Un air papillonnant d’une flûte en roseau,
Un léger pincement d’un doigt sur une corde
Et l’on entend déjà le petit chant de l’eau
Qu’un vent de violons enveloppe et déborde.

Il s’étire et descend jusqu’au bout de l’archet,
Ce ruisseau ravissant traversant la Bohème
Qui valse sur un air tout bien endimanché
En faisant miroiter ses éclats de diadème.

Au milieu des forêts, gîtes des farfadets,
S’écoule son courant étiré par un cuivre,
Où s’abreuve un grand cerf qui, roi des cervidés,
Entend le son du cor dans le bois le poursuivre.

Puis son onde frissonne aux accords guillerets
Annonçant sur la rive une fête champêtre,
Égayant les blés mûrs colorant les adrets
Et dont les chants joyeux s’en viennent la repaître.

La nuit tout en douceur tend son voile bleuté
En laissant s’échapper des cordes de la harpe,
Les douces roussalkas qui, dans la pureté,
Portent pour seuls atours les astres en écharpe.

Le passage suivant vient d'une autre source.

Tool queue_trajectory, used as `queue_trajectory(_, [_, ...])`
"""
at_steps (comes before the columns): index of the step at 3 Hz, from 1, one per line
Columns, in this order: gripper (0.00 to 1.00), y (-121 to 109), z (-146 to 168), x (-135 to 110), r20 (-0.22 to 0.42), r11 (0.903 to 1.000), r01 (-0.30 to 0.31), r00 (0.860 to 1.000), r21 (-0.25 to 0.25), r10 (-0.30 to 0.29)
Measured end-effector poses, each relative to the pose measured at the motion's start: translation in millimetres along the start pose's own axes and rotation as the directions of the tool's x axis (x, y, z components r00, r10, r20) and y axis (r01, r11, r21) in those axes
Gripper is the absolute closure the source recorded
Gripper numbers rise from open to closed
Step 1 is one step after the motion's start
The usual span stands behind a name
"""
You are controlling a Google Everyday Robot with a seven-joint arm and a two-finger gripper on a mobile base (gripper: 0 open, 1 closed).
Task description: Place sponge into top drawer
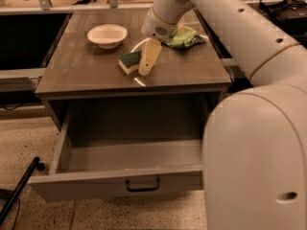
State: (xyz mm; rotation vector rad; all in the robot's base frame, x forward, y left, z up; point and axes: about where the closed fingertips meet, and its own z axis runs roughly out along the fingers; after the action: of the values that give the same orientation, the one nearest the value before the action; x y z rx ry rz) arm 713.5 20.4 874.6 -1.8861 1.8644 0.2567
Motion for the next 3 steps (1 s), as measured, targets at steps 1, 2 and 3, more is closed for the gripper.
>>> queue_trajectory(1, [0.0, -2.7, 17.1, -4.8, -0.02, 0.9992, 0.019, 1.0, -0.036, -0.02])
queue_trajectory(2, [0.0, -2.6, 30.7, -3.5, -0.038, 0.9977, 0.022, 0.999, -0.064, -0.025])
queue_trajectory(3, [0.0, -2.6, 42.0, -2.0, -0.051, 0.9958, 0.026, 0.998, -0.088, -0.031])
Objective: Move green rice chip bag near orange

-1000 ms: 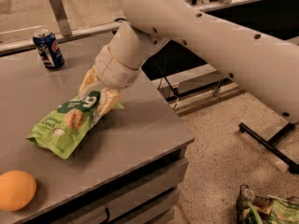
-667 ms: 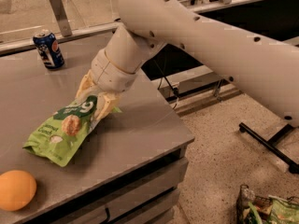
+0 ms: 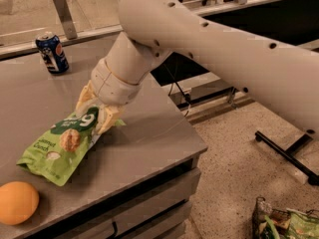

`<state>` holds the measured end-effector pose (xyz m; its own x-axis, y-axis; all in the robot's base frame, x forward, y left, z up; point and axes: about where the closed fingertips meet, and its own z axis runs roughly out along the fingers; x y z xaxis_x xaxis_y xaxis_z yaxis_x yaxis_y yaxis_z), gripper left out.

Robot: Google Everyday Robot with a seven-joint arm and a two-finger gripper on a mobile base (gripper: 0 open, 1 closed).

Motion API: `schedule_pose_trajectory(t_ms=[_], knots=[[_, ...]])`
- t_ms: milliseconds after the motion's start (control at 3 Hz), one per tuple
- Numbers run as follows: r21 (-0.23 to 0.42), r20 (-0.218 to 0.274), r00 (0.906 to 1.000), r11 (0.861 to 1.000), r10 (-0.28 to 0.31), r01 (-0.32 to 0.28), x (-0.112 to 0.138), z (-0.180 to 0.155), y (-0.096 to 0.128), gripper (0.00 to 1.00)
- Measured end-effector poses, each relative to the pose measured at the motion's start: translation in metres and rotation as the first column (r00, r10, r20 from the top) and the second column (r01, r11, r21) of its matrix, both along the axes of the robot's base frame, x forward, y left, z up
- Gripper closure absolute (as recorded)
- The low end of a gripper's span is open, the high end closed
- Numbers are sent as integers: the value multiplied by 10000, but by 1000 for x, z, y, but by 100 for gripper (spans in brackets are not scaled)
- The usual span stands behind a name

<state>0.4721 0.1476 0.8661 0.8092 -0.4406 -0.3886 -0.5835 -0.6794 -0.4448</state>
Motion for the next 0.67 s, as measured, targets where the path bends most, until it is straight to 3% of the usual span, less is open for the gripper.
schedule_pose_trajectory(t_ms=[667], knots=[[-21,17,10000,10000,64,-64,-2,0,2,35]])
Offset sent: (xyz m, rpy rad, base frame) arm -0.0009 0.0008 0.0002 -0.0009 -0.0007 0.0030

Saint-Jean est annoncé d’un torrent de hautbois,
Cymbales percutant les vagues sur la roche
Et s’agitent les eaux des remous aux abois
Contre les percussions au son qui s’effiloche.

Le calme enfin revient, le flot majestueux
Avance dans son lit, orchestre sur la vague,
En baignant Vysehrad d’un flux respectueux,
Brûle ses violons en l’honneur du vieux Prague.

Elle arrive, sereine, au bout de son destin,
Vient expirer, docile, au son d’une trompette
En jetant ses accords dans l’Elbe qui l’éteint
Pour offrir à ses eaux une gloire complète.